Supplied entries: Begin
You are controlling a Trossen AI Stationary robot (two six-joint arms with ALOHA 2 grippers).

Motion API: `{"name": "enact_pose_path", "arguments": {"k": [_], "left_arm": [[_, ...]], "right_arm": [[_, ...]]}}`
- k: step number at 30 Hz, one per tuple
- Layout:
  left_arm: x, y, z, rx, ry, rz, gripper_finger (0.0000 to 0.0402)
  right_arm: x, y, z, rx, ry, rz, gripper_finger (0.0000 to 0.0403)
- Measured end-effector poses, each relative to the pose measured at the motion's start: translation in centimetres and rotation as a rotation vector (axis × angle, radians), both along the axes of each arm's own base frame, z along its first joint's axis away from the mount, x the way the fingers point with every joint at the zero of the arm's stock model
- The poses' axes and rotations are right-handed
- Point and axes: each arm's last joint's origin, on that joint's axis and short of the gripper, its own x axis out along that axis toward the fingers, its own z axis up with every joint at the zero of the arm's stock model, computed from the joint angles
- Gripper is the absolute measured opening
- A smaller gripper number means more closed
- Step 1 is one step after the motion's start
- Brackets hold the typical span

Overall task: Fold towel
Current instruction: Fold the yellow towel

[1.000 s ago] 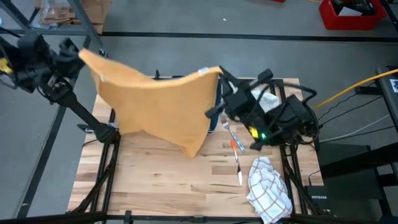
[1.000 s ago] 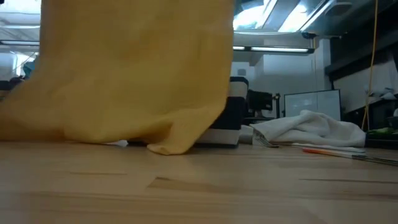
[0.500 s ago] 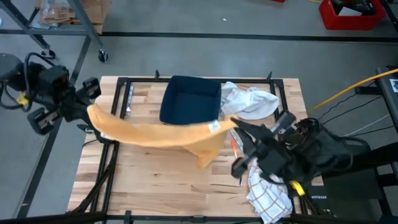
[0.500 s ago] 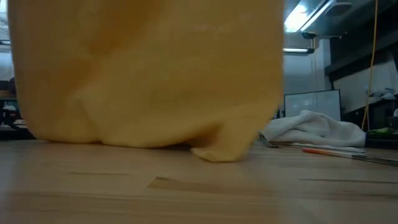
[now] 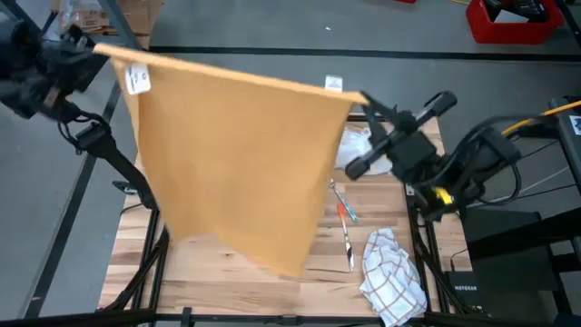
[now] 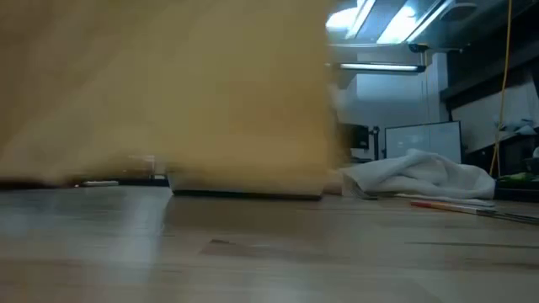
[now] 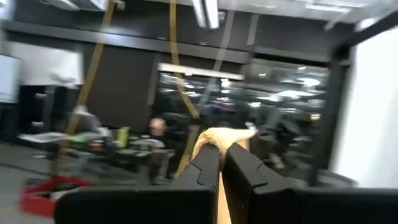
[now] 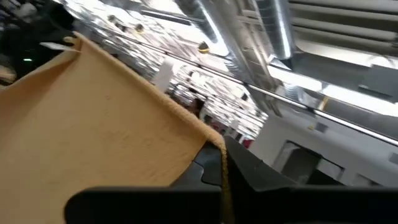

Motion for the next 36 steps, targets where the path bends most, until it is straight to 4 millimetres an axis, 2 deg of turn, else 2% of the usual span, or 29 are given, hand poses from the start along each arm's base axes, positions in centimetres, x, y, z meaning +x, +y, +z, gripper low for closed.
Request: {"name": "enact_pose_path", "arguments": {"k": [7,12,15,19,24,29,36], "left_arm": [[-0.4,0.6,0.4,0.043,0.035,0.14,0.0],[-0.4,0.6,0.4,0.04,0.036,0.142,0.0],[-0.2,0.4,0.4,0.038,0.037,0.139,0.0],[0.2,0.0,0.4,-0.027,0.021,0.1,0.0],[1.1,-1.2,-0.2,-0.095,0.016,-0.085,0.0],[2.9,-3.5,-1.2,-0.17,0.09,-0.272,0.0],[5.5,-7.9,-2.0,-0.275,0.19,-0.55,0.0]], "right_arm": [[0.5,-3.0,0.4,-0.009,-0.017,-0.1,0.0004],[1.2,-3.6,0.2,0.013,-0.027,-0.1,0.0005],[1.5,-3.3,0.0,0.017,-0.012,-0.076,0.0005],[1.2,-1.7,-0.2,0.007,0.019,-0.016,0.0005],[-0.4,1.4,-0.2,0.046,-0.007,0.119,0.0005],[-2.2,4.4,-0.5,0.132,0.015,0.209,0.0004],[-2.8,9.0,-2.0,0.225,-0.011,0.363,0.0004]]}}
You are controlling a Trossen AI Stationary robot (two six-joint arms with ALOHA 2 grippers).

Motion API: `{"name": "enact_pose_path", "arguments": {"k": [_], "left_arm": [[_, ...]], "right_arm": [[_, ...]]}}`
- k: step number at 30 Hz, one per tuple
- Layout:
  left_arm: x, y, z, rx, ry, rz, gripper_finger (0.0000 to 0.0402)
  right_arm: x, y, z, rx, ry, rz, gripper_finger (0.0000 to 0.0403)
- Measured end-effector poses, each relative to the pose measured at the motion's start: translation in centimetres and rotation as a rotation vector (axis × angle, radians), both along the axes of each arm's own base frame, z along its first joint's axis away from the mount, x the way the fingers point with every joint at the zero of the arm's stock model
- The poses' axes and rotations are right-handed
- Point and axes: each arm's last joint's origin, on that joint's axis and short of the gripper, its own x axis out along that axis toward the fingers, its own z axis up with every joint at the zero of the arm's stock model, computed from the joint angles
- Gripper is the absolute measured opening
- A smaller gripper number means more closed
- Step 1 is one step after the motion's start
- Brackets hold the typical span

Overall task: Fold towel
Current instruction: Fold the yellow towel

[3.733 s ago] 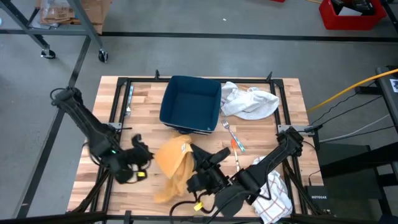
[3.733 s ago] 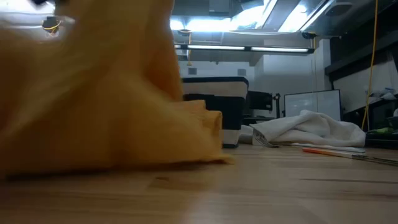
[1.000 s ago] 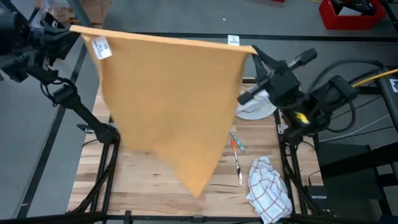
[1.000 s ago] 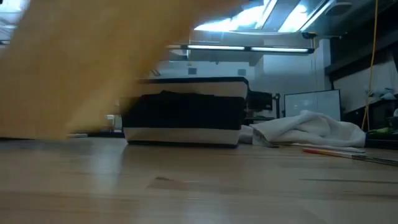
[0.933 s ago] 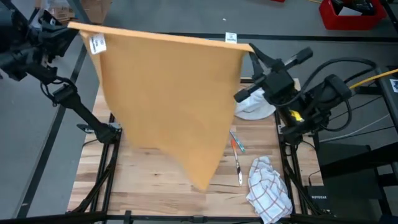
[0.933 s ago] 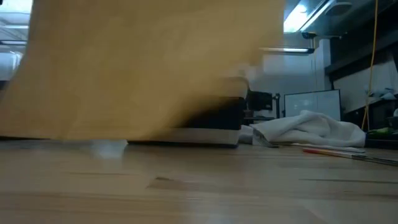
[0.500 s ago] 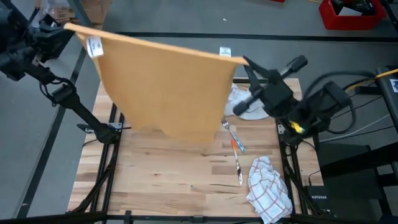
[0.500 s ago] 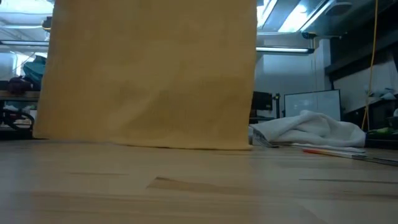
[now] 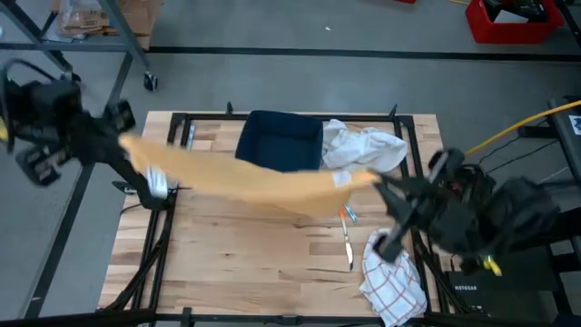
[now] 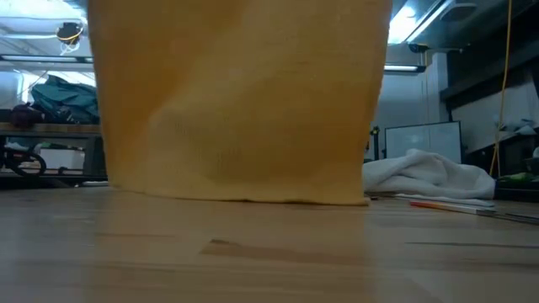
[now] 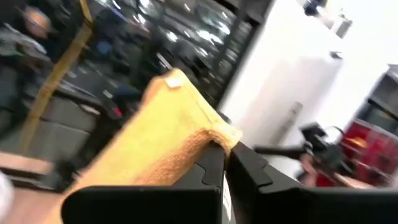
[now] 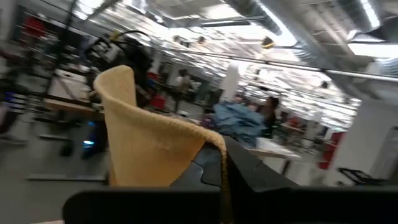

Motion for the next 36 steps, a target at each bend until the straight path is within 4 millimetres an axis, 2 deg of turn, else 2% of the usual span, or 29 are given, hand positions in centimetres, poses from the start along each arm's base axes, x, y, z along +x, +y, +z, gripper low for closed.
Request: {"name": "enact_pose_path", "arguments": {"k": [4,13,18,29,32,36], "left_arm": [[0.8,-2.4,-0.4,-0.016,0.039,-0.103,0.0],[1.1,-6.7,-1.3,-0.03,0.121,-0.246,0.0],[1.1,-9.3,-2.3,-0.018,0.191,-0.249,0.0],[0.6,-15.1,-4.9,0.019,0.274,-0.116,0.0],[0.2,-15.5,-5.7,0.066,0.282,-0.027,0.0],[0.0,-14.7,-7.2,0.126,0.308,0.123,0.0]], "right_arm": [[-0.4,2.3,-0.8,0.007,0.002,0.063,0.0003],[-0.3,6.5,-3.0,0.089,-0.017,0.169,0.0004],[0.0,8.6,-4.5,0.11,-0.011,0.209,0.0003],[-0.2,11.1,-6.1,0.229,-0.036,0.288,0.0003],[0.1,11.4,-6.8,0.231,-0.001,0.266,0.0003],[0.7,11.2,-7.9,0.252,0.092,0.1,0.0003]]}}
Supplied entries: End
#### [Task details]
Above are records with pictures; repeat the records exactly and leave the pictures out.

#### [Output of the exercise]
You are controlling a Trossen AI Stationary robot (two six-joint arms with ALOHA 2 grippers).

Motion API: `{"name": "enact_pose_path", "arguments": {"k": [_], "left_arm": [[_, ...]], "right_arm": [[_, ...]]}}`
- k: step number at 30 Hz, one per tuple
- Layout:
  left_arm: x, y, z, rx, ry, rz, gripper_finger (0.0000 to 0.0402)
  right_arm: x, y, z, rx, ry, rz, gripper_finger (0.0000 to 0.0403)
- Measured end-effector poses, each relative to the pose measured at the motion's start: translation in centimetres and rotation as a rotation vector (axis × angle, radians), both along the axes of each arm's own base frame, z along its first joint's axis away from the mount, x the way the fingers point with every joint at the zero of the arm's stock model
- The poses' axes and rotations are right-handed
- Point and axes: each arm's last joint's origin, on that joint's axis and short of the gripper, its own x axis out along that axis toward the fingers, its own z axis up with every joint at the zero of the arm's stock model, computed from the joint angles
- Gripper is the absolute measured opening
- A smaller gripper number means more closed
- Step 1 is one step after the motion's start
- Brackets hold the typical span

Overall task: Fold towel
Current instruction: Fold the yellow towel

[1.000 s ago] 
[1.000 s ago] 
[0.500 s ago] 
[0.500 s ago] 
[now] 
[now] 
[now] 
[now] 

Motion for the next 36 steps, targets where the path bends most, until it is straight to 4 millimetres an axis, 2 deg of turn, else 2% of the usual span, or 29 are given, hand poses from the start along each arm's base axes, positions in centimetres, x, y, z meaning +x, +y, +z, gripper low for closed.
Request: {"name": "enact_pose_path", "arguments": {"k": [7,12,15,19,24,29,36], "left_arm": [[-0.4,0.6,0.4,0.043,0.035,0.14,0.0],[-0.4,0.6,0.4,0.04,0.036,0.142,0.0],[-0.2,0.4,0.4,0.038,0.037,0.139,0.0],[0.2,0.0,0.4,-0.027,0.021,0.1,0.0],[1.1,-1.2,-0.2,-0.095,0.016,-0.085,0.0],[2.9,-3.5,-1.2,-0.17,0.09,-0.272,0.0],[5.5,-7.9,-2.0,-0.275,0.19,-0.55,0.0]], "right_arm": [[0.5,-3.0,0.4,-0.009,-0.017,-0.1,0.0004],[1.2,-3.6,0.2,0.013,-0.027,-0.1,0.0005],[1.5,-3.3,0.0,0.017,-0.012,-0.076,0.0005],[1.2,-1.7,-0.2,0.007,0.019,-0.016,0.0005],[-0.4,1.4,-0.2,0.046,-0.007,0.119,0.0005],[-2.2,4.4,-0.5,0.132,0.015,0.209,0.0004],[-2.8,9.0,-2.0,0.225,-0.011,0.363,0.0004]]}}
You are controlling a Trossen AI Stationary robot (two six-joint arms with ALOHA 2 grippers).

Motion API: `{"name": "enact_pose_path", "arguments": {"k": [_], "left_arm": [[_, ...]], "right_arm": [[_, ...]]}}`
- k: step number at 30 Hz, one per tuple
- Layout:
  left_arm: x, y, z, rx, ry, rz, gripper_finger (0.0000 to 0.0402)
  right_arm: x, y, z, rx, ry, rz, gripper_finger (0.0000 to 0.0403)
- Measured end-effector poses, each relative to the pose measured at the motion's start: translation in centimetres and rotation as a rotation vector (axis × angle, radians), both along the axes of each arm's own base frame, z along its first joint's axis away from the mount, x the way the fingers point with every joint at the zero of the arm's stock model
- The poses' axes and rotations are right-handed
- Point and axes: each arm's last joint's origin, on that joint's axis and short of the gripper, its own x axis out along that axis toward the fingers, its own z axis up with every joint at the zero of the arm's stock model, computed from the joint angles
- Gripper is the absolute measured opening
- A smaller gripper number means more closed
- Step 1 is one step after the motion's start
- Brackets hold the typical span

Overall task: Fold towel
Current instruction: Fold the yellow towel

[3.733 s ago] 
[3.733 s ago] 
[1.000 s ago] 
[1.000 s ago] 
[0.933 s ago] 
[0.933 s ago] 
[0.500 s ago] 
[0.500 s ago] 
[now] 
[now] 
[now] 
[now] 

Motion for the next 36 steps, a target at each bend until the straight path is within 4 millimetres an axis, 2 deg of turn, else 2% of the usual span, or 29 are given, hand positions in centimetres, poses from the start along each arm's base axes, x, y, z along +x, +y, +z, gripper low for closed.
Request: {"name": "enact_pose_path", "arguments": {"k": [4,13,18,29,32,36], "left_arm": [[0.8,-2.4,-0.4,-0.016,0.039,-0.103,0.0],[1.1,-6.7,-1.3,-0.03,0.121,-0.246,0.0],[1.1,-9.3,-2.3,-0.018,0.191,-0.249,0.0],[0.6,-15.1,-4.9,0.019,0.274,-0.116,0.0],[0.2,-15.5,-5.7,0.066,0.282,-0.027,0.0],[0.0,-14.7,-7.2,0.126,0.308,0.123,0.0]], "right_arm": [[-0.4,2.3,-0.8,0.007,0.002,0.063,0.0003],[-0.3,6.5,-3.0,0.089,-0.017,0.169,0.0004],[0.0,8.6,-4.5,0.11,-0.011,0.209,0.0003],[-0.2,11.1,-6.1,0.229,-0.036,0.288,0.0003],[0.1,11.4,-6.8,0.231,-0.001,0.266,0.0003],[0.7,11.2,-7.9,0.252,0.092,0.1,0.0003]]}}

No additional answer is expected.